▶ **Your assignment**: Find the lines below that contain the string "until", count them, and give only the number.

▶ **Data excerpts**:
[Start of section]

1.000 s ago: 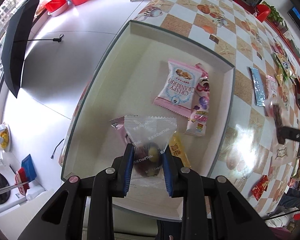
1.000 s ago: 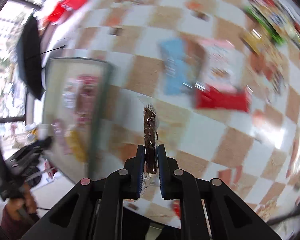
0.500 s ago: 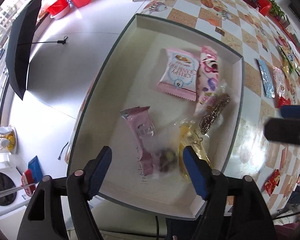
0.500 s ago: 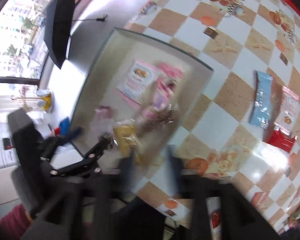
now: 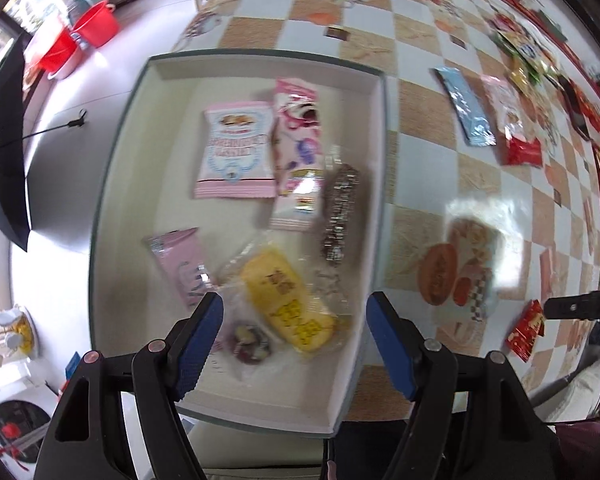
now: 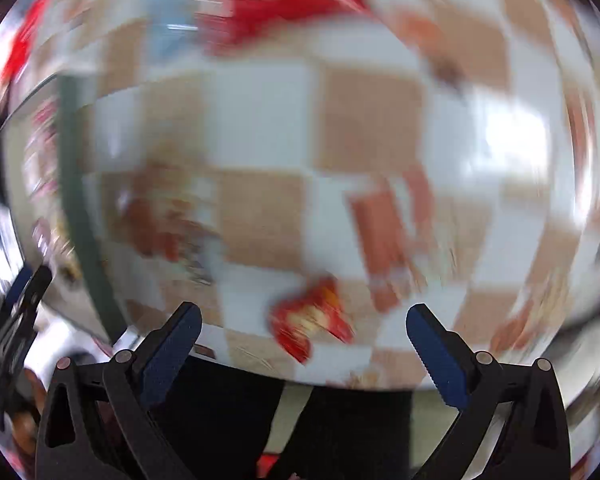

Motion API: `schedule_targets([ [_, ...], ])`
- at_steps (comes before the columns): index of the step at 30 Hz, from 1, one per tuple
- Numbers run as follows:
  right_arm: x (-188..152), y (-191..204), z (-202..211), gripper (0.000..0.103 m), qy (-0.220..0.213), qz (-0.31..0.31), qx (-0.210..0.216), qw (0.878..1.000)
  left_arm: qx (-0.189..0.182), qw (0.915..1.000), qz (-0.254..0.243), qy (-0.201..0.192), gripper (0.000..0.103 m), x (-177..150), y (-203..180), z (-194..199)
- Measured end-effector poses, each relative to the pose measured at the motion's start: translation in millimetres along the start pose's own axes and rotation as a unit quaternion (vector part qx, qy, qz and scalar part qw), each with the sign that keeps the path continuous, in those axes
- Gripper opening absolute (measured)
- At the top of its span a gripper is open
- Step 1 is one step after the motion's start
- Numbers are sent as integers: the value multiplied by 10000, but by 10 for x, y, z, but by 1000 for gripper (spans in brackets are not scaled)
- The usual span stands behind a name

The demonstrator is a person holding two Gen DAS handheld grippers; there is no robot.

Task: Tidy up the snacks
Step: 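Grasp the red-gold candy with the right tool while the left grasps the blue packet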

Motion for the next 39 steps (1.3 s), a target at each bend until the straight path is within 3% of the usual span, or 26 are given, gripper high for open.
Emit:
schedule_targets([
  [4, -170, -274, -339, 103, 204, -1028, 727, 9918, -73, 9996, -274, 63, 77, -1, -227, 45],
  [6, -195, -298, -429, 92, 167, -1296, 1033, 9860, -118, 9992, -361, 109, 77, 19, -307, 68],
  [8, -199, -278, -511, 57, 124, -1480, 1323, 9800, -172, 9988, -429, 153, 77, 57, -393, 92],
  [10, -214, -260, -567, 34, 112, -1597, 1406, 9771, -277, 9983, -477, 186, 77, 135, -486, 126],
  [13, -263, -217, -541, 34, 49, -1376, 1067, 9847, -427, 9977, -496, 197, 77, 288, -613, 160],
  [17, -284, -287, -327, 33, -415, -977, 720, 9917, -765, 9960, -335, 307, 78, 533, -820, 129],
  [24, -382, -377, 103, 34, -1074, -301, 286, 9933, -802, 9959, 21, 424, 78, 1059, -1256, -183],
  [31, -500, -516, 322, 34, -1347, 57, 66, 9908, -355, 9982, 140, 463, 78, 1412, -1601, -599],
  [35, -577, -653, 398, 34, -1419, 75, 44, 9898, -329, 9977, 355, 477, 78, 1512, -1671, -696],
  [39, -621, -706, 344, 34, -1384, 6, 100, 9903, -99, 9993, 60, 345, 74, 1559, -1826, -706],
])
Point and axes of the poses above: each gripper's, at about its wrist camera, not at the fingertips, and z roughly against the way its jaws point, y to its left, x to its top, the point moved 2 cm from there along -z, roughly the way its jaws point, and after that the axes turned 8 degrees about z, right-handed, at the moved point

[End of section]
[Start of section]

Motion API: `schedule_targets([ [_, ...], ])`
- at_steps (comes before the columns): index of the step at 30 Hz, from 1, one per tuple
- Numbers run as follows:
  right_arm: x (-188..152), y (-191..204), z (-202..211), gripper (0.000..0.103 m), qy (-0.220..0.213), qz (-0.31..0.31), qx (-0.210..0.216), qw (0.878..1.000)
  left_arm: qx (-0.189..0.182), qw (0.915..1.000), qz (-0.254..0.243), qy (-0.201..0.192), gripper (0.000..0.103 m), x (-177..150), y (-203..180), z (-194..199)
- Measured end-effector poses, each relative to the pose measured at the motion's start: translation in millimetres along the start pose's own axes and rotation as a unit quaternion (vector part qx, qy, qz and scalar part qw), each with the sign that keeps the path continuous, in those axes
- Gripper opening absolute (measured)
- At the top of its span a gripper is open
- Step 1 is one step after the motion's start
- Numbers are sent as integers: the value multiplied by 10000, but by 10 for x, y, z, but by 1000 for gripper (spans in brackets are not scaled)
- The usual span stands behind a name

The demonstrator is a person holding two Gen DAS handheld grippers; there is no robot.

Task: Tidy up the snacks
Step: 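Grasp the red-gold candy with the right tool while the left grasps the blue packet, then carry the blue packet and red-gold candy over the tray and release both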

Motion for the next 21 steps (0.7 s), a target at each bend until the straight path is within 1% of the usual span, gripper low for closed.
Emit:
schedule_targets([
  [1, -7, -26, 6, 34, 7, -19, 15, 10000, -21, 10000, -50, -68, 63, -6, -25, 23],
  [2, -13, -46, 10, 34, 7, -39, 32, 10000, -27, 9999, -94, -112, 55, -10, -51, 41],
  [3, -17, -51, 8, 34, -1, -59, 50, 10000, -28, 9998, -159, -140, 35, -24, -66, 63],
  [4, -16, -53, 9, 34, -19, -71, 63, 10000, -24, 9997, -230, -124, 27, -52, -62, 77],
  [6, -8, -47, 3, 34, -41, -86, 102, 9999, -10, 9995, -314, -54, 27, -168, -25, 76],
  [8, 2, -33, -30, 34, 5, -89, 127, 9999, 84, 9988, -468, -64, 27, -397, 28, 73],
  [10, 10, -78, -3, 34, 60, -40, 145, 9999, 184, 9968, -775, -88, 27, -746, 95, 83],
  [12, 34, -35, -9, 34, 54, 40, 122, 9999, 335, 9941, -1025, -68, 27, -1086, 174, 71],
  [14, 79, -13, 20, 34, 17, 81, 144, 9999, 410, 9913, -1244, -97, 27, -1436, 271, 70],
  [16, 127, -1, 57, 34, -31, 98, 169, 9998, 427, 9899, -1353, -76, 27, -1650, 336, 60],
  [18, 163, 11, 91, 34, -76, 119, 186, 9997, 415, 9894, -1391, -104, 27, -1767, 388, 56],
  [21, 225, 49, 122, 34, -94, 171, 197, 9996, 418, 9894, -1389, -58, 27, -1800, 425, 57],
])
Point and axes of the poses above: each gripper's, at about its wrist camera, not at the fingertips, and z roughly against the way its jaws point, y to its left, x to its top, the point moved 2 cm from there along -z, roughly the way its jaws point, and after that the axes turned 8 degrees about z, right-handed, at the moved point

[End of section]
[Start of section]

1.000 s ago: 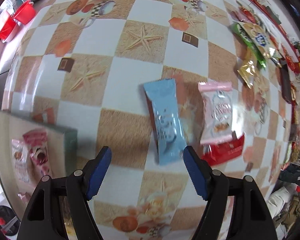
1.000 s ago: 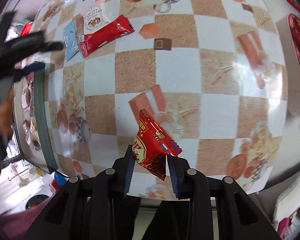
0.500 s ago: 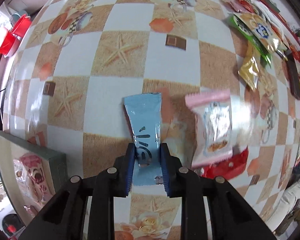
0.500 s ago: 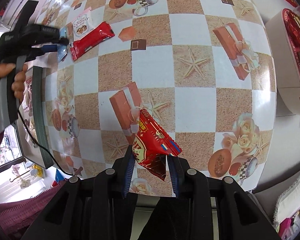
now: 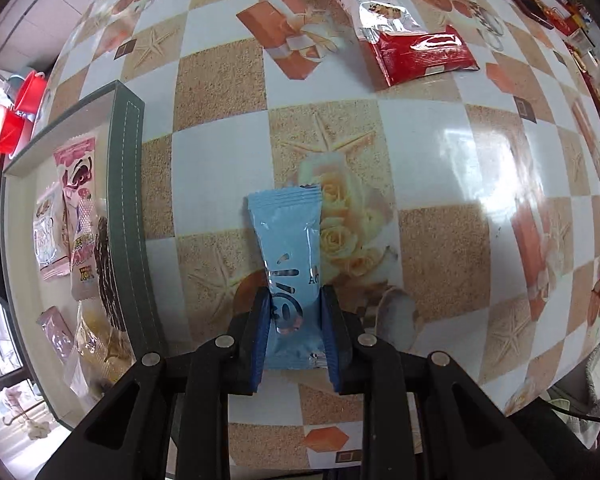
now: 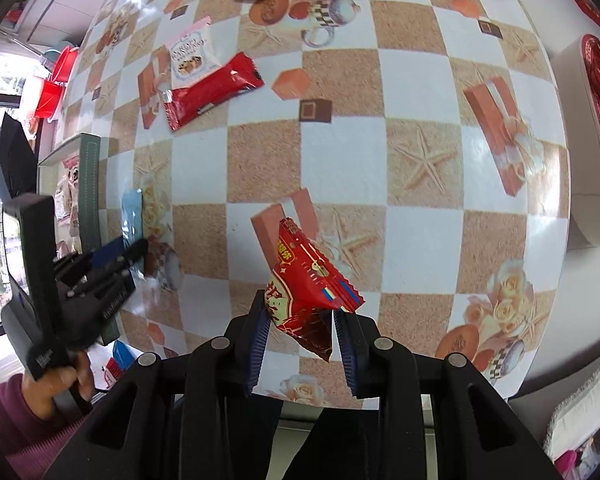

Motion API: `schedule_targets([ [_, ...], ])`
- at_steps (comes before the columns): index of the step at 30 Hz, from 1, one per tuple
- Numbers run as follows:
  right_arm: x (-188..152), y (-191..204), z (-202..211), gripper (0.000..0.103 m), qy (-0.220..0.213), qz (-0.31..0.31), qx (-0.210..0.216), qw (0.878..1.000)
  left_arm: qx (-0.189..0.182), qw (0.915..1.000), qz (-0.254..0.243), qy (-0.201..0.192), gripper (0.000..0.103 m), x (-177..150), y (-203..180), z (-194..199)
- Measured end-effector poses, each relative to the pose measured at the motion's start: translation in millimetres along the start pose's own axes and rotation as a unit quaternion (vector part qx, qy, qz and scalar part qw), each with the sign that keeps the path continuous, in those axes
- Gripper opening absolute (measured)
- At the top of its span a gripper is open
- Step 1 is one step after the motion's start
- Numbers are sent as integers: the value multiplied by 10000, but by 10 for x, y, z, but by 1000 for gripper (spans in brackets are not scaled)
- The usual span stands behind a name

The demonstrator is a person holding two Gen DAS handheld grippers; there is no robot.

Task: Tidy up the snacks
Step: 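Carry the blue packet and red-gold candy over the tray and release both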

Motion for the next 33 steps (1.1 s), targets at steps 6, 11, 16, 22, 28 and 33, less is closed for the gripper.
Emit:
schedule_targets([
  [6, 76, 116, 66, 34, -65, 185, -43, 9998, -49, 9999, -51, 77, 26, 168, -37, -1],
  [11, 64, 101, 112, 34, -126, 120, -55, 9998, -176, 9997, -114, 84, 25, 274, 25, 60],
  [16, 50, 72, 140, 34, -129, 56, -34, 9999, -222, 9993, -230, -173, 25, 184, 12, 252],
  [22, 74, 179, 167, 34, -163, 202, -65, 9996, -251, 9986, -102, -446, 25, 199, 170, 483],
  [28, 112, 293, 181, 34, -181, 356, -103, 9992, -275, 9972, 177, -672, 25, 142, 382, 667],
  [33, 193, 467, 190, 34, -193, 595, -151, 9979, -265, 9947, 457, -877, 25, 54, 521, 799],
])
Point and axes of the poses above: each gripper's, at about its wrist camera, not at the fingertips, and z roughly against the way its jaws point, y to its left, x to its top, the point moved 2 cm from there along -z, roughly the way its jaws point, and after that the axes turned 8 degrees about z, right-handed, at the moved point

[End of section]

▶ **Task response**: 2